DATASET EXCERPT:
··········
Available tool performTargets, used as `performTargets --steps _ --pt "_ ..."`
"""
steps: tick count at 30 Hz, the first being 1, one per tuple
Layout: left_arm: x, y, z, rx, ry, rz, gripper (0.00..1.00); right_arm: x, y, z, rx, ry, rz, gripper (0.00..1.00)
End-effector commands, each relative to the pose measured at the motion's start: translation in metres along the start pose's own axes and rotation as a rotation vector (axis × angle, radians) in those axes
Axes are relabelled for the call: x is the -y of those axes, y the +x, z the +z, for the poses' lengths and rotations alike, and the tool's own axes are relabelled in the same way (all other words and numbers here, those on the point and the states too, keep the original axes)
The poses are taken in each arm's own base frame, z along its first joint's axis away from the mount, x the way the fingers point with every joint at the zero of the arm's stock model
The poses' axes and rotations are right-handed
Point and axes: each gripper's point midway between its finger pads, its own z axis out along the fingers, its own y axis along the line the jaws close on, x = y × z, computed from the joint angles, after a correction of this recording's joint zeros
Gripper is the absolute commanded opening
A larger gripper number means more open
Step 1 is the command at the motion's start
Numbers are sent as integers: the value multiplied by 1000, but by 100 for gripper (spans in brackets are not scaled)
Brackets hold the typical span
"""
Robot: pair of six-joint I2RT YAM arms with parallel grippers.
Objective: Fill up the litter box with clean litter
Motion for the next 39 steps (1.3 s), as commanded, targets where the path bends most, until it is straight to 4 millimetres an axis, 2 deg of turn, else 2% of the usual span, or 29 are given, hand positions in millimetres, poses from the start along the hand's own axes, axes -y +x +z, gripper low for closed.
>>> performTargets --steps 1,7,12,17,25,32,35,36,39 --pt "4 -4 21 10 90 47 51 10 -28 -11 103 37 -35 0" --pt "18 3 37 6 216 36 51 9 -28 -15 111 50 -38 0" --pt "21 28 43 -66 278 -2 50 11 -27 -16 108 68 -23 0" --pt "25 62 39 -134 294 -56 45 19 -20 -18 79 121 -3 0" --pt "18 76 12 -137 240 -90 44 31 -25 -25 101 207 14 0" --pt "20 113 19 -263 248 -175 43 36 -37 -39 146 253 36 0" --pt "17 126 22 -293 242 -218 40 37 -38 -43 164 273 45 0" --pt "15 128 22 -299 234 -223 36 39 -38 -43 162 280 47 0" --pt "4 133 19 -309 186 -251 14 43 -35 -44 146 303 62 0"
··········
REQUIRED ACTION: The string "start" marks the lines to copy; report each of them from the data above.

WRITTEN RESPONSE:
End-effector commands, each relative to the pose measured at the motion's start: translation in metres along the start pose's own axes and rotation as a rotation vector (axis × angle, radians) in those axes
Step 1 is the command at the motion's start
Motion for the next 39 steps (1.3 s), as commanded, targets where the path bends most, until it is straight to 4 millimetres an axis, 2 deg of turn, else 2% of the usual span, or 29 are given, hand positions in millimetres, poses from the start along the hand's own axes, axes -y +x +z, gripper low for closed.

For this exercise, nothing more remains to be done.